CHASE
CHASE
Baillot annotations on Bach Violin Concerto no 1 in A minor_Morabito.
Pierre Baillot was among the first violinists in Paris to champion older repertory. In 1832, he participated in Fétis’s famous concert historique, and in 1833 and 1837 he organised dedicated historical soirées at his own home. Ferdinand Hiller was an active promoter of Bach’s music. On 15 December 1833, he played with Chopin and Liszt the first movement of Bach Triple Concerto BWV 1063 at the Paris Conservatoire, and in 1835 he played with Baillot two accompanied violin sonatas by Bach.

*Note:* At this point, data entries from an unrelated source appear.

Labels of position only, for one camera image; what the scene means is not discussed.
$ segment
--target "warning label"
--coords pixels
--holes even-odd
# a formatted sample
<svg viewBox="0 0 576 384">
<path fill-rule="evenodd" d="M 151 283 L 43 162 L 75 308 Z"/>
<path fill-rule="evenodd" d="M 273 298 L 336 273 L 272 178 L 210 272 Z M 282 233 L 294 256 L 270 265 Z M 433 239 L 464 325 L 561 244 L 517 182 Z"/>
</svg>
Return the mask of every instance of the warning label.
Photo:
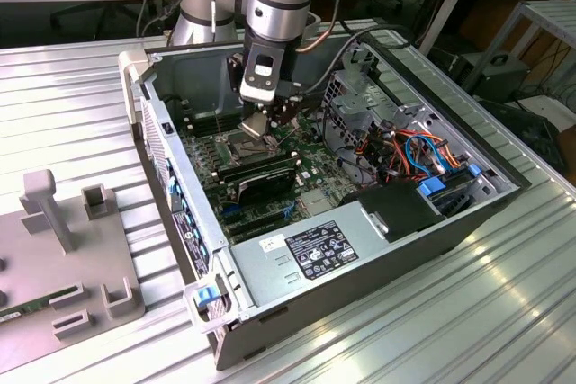
<svg viewBox="0 0 576 384">
<path fill-rule="evenodd" d="M 316 279 L 358 255 L 334 220 L 285 239 L 307 279 Z"/>
</svg>

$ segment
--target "gray 3d printed holder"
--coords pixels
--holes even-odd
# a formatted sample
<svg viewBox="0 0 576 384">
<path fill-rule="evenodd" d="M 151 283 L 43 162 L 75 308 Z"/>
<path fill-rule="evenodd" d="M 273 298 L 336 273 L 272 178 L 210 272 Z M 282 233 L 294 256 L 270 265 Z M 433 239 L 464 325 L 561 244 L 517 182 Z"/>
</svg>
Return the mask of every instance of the gray 3d printed holder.
<svg viewBox="0 0 576 384">
<path fill-rule="evenodd" d="M 114 192 L 56 203 L 50 170 L 23 180 L 24 211 L 0 215 L 0 373 L 144 314 Z"/>
</svg>

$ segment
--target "circuit board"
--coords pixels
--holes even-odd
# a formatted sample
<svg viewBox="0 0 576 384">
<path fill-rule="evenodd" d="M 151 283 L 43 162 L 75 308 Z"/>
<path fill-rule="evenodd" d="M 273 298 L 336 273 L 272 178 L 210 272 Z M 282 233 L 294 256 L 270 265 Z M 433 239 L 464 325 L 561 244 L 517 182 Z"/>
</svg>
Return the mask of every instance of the circuit board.
<svg viewBox="0 0 576 384">
<path fill-rule="evenodd" d="M 66 288 L 64 290 L 52 292 L 46 296 L 42 296 L 38 299 L 27 301 L 22 305 L 14 306 L 12 308 L 4 309 L 0 312 L 0 324 L 7 323 L 13 319 L 19 317 L 25 317 L 27 315 L 33 314 L 47 308 L 52 299 L 56 299 L 61 296 L 65 296 L 71 292 L 74 292 L 76 287 Z"/>
<path fill-rule="evenodd" d="M 212 209 L 232 244 L 309 218 L 337 207 L 358 185 L 337 164 L 337 158 L 314 134 L 313 121 L 303 115 L 272 129 L 256 140 L 240 129 L 195 137 L 188 130 L 180 138 Z M 214 180 L 215 172 L 256 164 L 266 168 L 283 155 L 294 155 L 295 183 L 289 191 L 271 194 L 258 202 L 238 205 L 232 186 Z"/>
</svg>

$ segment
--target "blue cable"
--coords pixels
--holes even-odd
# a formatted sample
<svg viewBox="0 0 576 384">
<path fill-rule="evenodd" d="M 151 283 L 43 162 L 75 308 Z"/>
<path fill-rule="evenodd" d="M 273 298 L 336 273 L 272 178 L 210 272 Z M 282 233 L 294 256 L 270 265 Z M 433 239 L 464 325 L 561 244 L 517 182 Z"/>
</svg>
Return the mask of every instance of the blue cable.
<svg viewBox="0 0 576 384">
<path fill-rule="evenodd" d="M 422 139 L 424 142 L 426 142 L 426 144 L 428 144 L 430 146 L 430 148 L 432 148 L 432 150 L 434 151 L 434 154 L 436 155 L 436 158 L 438 159 L 438 162 L 444 167 L 444 169 L 446 171 L 452 171 L 452 167 L 450 166 L 450 164 L 448 164 L 448 162 L 442 157 L 442 155 L 440 154 L 440 152 L 438 151 L 436 144 L 434 143 L 434 141 L 432 141 L 430 138 L 428 137 L 424 137 L 422 135 L 413 135 L 412 137 L 408 138 L 406 140 L 406 145 L 405 145 L 405 149 L 406 149 L 406 156 L 408 157 L 409 162 L 414 165 L 415 167 L 419 168 L 420 170 L 422 170 L 424 173 L 427 174 L 428 177 L 430 177 L 432 174 L 428 171 L 428 169 L 423 166 L 418 164 L 413 158 L 412 158 L 412 152 L 410 150 L 410 142 L 412 141 L 413 138 L 420 138 Z"/>
</svg>

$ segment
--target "aluminum extrusion table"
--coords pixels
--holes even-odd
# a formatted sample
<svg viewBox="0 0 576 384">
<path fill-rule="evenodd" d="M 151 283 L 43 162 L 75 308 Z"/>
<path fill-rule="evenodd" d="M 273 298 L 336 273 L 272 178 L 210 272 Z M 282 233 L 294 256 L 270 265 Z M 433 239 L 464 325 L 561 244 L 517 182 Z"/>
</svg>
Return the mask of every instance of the aluminum extrusion table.
<svg viewBox="0 0 576 384">
<path fill-rule="evenodd" d="M 524 33 L 522 38 L 514 46 L 511 54 L 520 57 L 528 43 L 535 37 L 540 29 L 548 31 L 558 40 L 576 48 L 576 2 L 573 1 L 543 1 L 543 2 L 520 2 L 510 14 L 502 28 L 496 34 L 490 46 L 484 51 L 480 60 L 464 81 L 462 88 L 470 91 L 474 83 L 480 78 L 482 71 L 492 60 L 496 51 L 504 43 L 506 38 L 516 28 L 522 18 L 527 18 L 532 25 Z M 558 83 L 563 83 L 567 78 L 576 74 L 576 63 L 569 67 L 562 75 Z"/>
<path fill-rule="evenodd" d="M 53 170 L 57 198 L 87 184 L 113 188 L 147 307 L 143 318 L 7 372 L 1 383 L 576 381 L 576 191 L 414 49 L 395 54 L 533 187 L 453 252 L 216 371 L 181 300 L 116 64 L 123 50 L 163 44 L 0 51 L 0 211 L 17 208 L 16 180 L 33 167 Z M 394 92 L 411 92 L 382 77 Z"/>
</svg>

The pencil annotations in the Violino Principale part are surely in Baillot’s hand. The characteristic features of his handwriting can be observed throughout his annotated parts preserved today between the Bibliothèque nationale de France in Paris and the private collection of Daniel Lainé. Many of these parts were signed by Baillot, as it is the case here. In the top-right corner of the first page of the Violino Principale, Baillot has added his distinguishing shortened signature, with three horizontal dashes standing for ‘Pierre Marie François’ and ‘B’ for Baillot:
For the first finger of the left hand Baillot always uses the Roman numeral ‘I’ instead of the Arabic number ‘1’. In his handwriting, the number ‘2’ has a distinguishing shape (with a little inflection at the bottom). The use of ‘loco’ is typical of Baillot, always meaning ‘go back to first position’. Baillot’s indications for up- and down-bow are placed upside down compared to today’s norm, resembling rather the actual shape of head and frog of the bow. For this piece, Baillot has added metronome markings (at the start of each movement) and duration, in minutes (at the end of each movement). The handwritten annotations (most indicating nuances of tone and phrasing) are concentrated in Baillot’s part of Violino Principale. On Baillot’s approach to the musical text in performance, see Fabio Morabito, ‘Theatrical Marginalia: Pierre Baillot and the Prototype of the Modern Performer’ Music & Letters 101/2 (2020), https://doi.org/10.1093/ml/gcz110.
It is difficult to know which sources Molique used to prepare this manuscript. I have included a version of the PDF with comments and coloured shapes, highlighting some differences between Bach’s original, Molique’s choices of phrasing, articulation and fingerings, as well as Baillot’s attitude in implementing or replacing them.
Throughout their surviving library of performance materials, marginalia by Baillot and his colleagues seem not to have been produced as a finite set of instructions (i.e., as if they were meant to be followed by someone else); they should be considered rather fragmentary traces of their own rehearsals and performances.
[Fabio Morabito]
Bibliography:
Katharine Ellis, Interpreting the Musical Past: Early Music in Nineteenth-Century France (New York and Oxford: Oxford University Press, 2005), 14-15.
Joël-Marie Fauquet, Les sociétés de musique de chambre à Paris de la Restauration à 1870 (Paris: Aux amateurs de livres, 1986), 57-58.
Joël-Marie Fauquet and Antoine Hennion, La grandeur de Bach: l’amour de la musique en France au XIXe siècle (Paris: Fayard, 2000), 65.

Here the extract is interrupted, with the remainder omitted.